*EXERCISE INSTRUCTIONS*. Could you set down exactly the lines of the data below, starting at the one that holds "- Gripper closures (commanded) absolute" and ending at the one that holds "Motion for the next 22", both included, and only those?

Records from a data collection
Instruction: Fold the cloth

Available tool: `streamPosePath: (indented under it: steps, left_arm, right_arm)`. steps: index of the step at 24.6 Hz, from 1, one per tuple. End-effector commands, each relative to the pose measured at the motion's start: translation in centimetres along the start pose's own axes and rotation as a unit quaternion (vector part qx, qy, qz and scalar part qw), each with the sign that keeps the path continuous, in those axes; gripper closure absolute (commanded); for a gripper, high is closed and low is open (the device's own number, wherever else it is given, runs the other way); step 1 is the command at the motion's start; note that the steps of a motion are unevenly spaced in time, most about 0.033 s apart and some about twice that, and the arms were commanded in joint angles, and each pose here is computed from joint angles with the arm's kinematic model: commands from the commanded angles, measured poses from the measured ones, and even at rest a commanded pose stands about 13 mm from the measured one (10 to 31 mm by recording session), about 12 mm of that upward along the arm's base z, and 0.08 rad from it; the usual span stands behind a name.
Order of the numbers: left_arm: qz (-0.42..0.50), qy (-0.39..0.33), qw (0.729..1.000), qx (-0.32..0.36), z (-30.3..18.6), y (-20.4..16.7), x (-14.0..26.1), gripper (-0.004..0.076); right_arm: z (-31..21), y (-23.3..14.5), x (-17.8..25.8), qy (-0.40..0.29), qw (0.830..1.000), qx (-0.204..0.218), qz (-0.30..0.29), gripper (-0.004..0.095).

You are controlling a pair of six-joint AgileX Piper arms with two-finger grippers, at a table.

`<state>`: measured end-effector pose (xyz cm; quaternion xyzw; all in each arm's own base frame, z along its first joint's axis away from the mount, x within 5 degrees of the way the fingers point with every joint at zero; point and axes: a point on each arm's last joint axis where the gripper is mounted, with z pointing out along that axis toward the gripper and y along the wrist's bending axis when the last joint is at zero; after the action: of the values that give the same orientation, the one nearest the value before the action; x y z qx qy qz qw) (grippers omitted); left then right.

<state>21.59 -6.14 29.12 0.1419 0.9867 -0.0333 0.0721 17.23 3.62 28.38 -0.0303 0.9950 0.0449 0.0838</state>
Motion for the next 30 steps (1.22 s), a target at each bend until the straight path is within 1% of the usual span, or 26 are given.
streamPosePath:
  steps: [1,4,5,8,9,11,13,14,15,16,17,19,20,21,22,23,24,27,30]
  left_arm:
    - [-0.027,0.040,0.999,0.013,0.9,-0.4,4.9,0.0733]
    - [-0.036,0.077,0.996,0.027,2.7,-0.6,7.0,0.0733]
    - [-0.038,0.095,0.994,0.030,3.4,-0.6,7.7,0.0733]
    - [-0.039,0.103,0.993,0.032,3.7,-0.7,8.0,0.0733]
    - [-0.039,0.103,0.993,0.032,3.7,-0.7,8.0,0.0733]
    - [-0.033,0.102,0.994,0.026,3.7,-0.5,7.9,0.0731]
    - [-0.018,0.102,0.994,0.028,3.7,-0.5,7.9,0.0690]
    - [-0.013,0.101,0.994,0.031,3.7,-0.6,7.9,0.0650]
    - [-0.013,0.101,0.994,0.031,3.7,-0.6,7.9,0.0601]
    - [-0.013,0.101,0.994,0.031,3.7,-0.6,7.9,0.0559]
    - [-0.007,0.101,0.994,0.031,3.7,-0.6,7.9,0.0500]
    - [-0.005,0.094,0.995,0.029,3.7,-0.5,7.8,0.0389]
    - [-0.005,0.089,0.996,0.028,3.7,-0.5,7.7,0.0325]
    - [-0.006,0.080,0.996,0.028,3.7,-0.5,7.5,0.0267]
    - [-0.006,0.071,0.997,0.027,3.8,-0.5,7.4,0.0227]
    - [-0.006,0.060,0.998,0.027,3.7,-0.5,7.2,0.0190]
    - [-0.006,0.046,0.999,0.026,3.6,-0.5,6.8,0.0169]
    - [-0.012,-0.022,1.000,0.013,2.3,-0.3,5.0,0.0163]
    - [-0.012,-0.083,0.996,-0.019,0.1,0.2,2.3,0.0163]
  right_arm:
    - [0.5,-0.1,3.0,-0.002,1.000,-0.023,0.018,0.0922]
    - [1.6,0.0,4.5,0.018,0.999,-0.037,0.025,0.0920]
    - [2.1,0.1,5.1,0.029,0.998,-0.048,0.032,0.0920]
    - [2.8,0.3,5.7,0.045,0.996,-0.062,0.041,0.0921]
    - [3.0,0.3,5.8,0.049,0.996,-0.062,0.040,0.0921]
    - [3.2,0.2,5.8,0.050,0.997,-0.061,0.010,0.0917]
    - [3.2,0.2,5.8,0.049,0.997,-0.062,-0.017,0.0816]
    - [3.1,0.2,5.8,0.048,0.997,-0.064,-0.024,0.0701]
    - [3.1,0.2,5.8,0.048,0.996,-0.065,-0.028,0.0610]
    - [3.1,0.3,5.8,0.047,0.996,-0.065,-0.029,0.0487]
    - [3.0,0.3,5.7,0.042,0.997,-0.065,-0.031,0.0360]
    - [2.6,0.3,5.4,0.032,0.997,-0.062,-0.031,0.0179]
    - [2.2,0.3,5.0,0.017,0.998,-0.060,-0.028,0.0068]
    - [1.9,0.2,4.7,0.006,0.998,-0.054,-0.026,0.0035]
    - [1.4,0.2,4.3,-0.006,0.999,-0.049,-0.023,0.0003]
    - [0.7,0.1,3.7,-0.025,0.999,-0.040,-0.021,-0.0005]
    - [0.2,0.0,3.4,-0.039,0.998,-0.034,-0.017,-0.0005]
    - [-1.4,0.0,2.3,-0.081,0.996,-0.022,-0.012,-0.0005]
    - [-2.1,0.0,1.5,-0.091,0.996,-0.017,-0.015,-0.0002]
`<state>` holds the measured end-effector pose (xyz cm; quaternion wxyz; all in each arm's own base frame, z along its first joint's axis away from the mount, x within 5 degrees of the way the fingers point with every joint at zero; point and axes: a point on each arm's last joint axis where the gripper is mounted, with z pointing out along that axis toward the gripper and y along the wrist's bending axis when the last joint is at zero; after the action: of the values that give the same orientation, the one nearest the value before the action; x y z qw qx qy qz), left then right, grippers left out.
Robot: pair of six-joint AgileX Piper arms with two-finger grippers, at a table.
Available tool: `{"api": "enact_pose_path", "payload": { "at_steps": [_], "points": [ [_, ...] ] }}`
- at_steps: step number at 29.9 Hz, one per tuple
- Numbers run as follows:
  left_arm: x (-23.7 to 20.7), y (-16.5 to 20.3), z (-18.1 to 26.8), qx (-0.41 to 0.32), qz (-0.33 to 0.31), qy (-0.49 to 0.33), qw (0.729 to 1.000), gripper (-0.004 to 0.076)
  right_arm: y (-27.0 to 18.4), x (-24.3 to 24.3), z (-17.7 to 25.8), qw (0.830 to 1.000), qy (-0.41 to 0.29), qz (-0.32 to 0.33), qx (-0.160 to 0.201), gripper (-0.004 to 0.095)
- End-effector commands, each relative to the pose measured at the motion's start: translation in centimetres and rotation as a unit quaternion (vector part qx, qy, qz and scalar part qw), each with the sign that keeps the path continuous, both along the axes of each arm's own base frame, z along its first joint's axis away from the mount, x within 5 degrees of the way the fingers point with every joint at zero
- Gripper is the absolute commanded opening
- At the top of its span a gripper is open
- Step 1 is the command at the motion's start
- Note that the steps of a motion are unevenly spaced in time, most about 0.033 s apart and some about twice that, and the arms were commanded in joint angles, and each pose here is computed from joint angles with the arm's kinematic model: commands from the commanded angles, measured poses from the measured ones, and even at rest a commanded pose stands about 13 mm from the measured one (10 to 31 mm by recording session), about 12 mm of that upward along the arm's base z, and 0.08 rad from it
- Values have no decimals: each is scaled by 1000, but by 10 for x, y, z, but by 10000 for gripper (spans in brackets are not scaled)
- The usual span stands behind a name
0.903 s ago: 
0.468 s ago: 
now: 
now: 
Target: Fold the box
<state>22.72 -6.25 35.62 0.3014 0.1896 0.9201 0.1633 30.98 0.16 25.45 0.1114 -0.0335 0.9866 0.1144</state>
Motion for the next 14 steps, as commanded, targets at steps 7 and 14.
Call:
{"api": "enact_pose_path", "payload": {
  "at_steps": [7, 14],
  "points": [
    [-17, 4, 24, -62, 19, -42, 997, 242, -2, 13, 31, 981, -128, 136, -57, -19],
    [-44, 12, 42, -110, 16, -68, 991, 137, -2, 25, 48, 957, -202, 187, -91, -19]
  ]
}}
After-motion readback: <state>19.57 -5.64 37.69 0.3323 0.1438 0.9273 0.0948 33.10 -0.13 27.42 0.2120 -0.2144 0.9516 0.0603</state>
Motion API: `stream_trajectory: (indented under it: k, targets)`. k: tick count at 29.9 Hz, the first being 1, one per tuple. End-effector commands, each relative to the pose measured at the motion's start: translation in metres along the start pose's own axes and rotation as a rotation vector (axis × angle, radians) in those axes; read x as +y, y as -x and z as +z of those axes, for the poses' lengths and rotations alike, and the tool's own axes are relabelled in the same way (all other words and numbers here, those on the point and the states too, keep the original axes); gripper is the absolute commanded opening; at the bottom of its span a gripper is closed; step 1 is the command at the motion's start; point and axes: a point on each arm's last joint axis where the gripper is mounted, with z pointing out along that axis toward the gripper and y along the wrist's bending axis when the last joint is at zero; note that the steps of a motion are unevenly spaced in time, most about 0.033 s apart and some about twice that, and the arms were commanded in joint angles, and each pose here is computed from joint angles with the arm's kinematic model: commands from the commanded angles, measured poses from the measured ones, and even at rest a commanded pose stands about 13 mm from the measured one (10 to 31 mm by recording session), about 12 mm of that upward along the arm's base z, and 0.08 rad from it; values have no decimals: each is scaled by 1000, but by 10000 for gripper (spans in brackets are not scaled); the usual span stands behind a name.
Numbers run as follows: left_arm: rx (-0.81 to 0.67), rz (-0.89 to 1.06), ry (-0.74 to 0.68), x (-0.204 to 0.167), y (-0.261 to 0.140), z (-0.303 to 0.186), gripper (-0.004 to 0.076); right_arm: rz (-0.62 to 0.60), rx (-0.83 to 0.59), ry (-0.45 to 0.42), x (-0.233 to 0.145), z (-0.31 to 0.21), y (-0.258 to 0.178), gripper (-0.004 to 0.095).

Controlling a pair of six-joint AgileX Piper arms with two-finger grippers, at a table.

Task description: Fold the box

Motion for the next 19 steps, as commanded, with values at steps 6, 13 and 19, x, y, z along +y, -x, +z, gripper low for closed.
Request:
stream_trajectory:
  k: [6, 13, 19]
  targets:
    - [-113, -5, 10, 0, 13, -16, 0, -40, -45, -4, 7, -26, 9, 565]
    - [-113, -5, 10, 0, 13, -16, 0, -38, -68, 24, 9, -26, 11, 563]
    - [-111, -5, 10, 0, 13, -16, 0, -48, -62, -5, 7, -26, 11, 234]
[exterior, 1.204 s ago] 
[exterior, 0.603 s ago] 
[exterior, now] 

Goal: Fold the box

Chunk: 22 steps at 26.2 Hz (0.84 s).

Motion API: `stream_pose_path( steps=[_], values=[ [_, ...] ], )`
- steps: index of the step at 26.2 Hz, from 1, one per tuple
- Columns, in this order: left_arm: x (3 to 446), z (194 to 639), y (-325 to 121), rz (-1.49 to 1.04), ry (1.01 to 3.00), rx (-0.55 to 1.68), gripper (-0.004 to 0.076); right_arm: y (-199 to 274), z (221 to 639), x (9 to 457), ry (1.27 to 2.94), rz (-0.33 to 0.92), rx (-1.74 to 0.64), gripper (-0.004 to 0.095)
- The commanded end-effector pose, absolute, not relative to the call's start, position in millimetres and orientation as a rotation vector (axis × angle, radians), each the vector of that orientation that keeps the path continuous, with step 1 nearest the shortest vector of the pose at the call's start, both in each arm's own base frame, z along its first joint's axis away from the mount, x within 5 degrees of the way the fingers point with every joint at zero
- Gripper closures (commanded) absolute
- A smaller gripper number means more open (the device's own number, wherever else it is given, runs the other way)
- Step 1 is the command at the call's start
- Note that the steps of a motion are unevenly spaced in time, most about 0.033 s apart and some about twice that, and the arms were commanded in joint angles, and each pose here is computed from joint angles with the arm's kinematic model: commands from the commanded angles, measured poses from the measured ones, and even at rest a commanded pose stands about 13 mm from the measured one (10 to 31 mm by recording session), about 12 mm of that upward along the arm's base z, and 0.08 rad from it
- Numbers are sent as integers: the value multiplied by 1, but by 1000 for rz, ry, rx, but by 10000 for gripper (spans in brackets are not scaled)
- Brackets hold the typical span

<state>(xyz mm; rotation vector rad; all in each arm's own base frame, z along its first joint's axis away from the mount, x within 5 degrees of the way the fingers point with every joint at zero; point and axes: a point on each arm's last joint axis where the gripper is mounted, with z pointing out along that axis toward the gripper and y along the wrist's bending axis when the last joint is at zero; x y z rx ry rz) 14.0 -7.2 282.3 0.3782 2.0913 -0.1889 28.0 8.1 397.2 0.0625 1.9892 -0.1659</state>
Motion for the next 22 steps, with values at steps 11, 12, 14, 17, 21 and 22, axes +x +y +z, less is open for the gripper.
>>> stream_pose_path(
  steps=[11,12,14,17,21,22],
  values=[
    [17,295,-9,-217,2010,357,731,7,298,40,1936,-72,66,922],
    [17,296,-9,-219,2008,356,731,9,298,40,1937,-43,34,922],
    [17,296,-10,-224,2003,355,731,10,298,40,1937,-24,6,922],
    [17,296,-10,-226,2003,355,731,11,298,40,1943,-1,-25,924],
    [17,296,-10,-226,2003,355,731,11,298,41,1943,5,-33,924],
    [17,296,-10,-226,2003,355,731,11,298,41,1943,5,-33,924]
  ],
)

*TASK RESULT*.
- Gripper closures (commanded) absolute
- A smaller gripper number means more open (the device's own number, wherever else it is given, runs the other way)
- Step 1 is the command at the call's start
- Note that the steps of a motion are unevenly spaced in time, most about 0.033 s apart and some about twice that, and the arms were commanded in joint angles, and each pose here is computed from joint angles with the arm's kinematic model: commands from the commanded angles, measured poses from the measured ones, and even at rest a commanded pose stands about 13 mm from the measured one (10 to 31 mm by recording session), about 12 mm of that upward along the arm's base z, and 0.08 rad from it
- Numbers are sent as integers: the value multiplied by 1, but by 1000 for rz, ry, rx, but by 10000 for gripper (spans in brackets are not scaled)
- Brackets hold the typical span

<state>(xyz mm; rotation vector rad; all in each arm's own base frame, z along its first joint's axis away from the mount, x within 5 degrees of the way the fingers point with every joint at zero; point and axes: a point on each arm's last joint axis where the gripper is mounted, with z pointing out along that axis toward the gripper and y along the wrist's bending axis when the last joint is at zero; x y z rx ry rz) 14.0 -7.2 282.3 0.3782 2.0913 -0.1889 28.0 8.1 397.2 0.0625 1.9892 -0.1659</state>
Motion for the next 22 steps, with values at steps 11, 12, 14, 17, 21 and 22, axes +x +y +z, less is open for the gripper.

What was requested is fully covered by this answer.